The 45th meeting of the Executive Board of the Clean Development Mechanism was carried between Feb.12th and 13th.


 Meeting of the AWG-LCA

New EB Chair and Vice-Chair

The EB elected Mr. Lex de Jonge and Mr. Clifford Mahlung as Chair and Vice-Chair, respectively, of the Executive Board until the first meeting of the Board in 2010. Mr. De Jonge was previously Director of the CDM Division in the Netherlands. Mr. Mahlung was Jamaica’s chief negotiator to the recent United Nations climate change conference in Bali.

Business as usual

The approbation/refusal of registration of projects as well as the issuance of CERs was conducted without extended discussions. The Board however discussed situations in which the implementation of registered CDM projects may differ from description of the project in the registered Project Description Document. With regards to large-scale projects, it is in fact frequent to have a PDD which differs significantly from the implemented project. This is due, in part, to the delay in the approbation of the project. From the time the PDD is tunnelled in the CDM pipeline to the time it is verified and approved, there can be significant contingencies in the actual implementation of the project. The EB mandated studies on the matter.

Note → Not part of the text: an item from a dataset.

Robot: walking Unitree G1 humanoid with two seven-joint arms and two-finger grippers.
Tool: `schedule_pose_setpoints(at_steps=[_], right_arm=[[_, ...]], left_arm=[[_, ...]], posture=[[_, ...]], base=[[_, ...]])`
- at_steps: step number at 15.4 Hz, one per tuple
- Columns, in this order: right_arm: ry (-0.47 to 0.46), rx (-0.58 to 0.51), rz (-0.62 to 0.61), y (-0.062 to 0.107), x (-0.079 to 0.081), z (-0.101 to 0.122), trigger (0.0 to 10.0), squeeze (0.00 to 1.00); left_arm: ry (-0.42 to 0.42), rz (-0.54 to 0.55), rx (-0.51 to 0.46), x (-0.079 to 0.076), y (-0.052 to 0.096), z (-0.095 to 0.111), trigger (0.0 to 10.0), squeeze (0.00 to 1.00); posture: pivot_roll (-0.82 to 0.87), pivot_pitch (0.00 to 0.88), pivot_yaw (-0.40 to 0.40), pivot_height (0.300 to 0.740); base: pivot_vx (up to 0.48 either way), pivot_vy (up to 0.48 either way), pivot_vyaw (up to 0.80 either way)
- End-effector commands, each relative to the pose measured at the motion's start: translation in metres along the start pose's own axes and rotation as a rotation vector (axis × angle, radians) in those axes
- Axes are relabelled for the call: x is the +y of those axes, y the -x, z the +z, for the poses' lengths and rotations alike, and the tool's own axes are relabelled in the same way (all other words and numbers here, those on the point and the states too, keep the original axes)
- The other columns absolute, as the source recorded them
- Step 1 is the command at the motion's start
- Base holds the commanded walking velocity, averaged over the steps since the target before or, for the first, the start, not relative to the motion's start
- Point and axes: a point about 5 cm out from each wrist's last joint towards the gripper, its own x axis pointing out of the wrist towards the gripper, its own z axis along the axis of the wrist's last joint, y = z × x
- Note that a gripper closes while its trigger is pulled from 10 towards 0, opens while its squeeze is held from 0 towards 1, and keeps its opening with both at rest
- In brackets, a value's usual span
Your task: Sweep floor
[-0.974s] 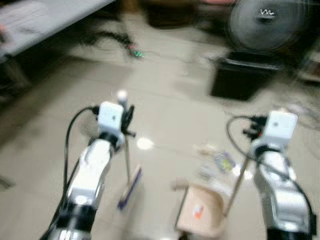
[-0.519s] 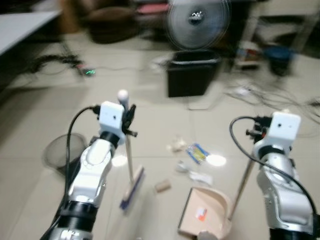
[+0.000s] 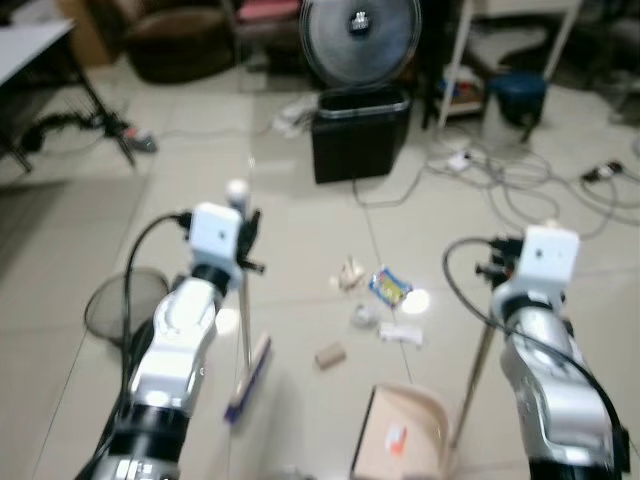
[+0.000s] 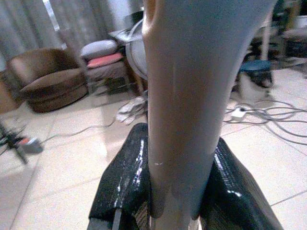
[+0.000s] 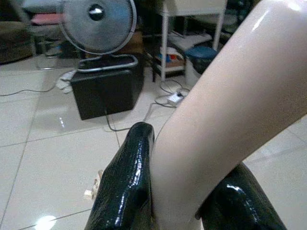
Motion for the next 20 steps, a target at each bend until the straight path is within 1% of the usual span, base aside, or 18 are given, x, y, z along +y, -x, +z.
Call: schedule_pose_setpoints(at_steps=[1,2,3,4,5,7,9,11,13,15,18,20], right_arm=[[0.058,-0.041,-0.04,-0.002,-0.008,0.007,10.0,0.0],[0.092,-0.068,-0.045,-0.003,-0.009,0.009,10.0,0.0],[0.101,-0.076,-0.045,-0.004,-0.01,0.011,10.0,0.0],[0.092,-0.085,-0.045,-0.006,-0.011,0.013,10.0,0.0],[0.087,-0.098,-0.044,-0.008,-0.011,0.015,10.0,0.0],[0.084,-0.118,-0.04,-0.01,-0.01,0.018,10.0,0.0],[0.131,-0.133,-0.029,-0.01,-0.011,0.02,10.0,0.0],[0.126,-0.135,-0.028,-0.01,-0.011,0.021,10.0,0.0],[0.123,-0.151,-0.029,-0.011,-0.01,0.023,10.0,0.0],[0.114,-0.162,-0.014,-0.013,-0.007,0.024,10.0,0.0],[0.076,-0.151,-0.009,-0.013,-0.007,0.021,10.0,0.0],[0.07,-0.154,-0.002,-0.014,-0.005,0.022,10.0,0.0]], left_arm=[[0.001,-0.005,-0.029,-0.002,-0.004,0.009,10.0,0.0],[-0.004,-0.003,-0.032,-0.001,-0.005,0.01,10.0,0.0],[-0.019,0.003,-0.038,-0.001,-0.005,0.011,10.0,0.0],[-0.051,0.012,-0.053,-0.001,-0.007,0.012,10.0,0.0],[-0.056,0.016,-0.063,-0.001,-0.008,0.014,10.0,0.0],[-0.046,0.014,-0.073,-0.003,-0.01,0.016,10.0,0.0],[-0.037,0.012,-0.074,-0.005,-0.01,0.016,10.0,0.0],[-0.034,0.01,-0.078,-0.007,-0.012,0.016,10.0,0.0],[-0.031,0.013,-0.084,-0.006,-0.014,0.018,10.0,0.0],[-0.029,0.016,-0.078,-0.004,-0.011,0.016,10.0,0.0],[-0.03,0.023,-0.066,-0.002,-0.007,0.013,10.0,0.0],[-0.026,0.026,-0.065,-0.002,-0.008,0.013,10.0,0.0]], posture=[[-0.05,0.049,0.089,0.74],[-0.05,0.052,0.09,0.74],[-0.05,0.053,0.09,0.74],[-0.05,0.053,0.09,0.74],[-0.06,0.06,0.091,0.74],[-0.06,0.069,0.089,0.74],[-0.06,0.076,0.082,0.74],[-0.05,0.081,0.073,0.74],[-0.04,0.085,0.068,0.74],[-0.03,0.087,0.069,0.74],[-0.03,0.088,0.065,0.74],[-0.03,0.09,0.065,0.74]], base=[[0.0,0.0,0.0],[0.0,0.0,0.0],[0.0,0.0,0.0],[0.0,0.0,0.0],[0.0,0.0,0.0],[0.127,0.0,0.0],[0.287,0.0,0.0],[0.345,0.0,0.0],[0.354,0.0,0.49],[0.375,0.0,0.56],[0.385,0.0,0.0],[0.392,0.0,0.0]])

Those expecting more debates will have to wait at the end of March for Bonn’s meeting of the AWG-LCA and AWG-KP, the two working groups responsible for preparing the table for Copenhagen. This will be the first real test for the Obama administration.


Of particular interest were discussions on the management plan of the CDM. It highlighted the main challenges and strategic objectives of Kyoto’s flagship flexibility mechanism (see These challenges pertain mainly to the stunning increase in workload the CDM governance structure had to digest in the last years. Since the CDM is a bottom-up, voluntary mechanism, this workload is difficult to predict from year to year. This also raises the capacity constraints of the CDM-related processes in the market: Firms qualified enough and willing to act as Designated Operational Entities (DOEs) are not simply available on demand. More globally, there is a need for the CDM to surpass its “learning-by-doing” approach and enter a more mature, efficient and responsive phase.

The report however is silent about the global economic context. Yet, one might think that because of the economic crisis (and correlated diminution in industrial activity), the increase in demand for registration of CDM projects as well as pressure on the DOE market will be more modest than expected.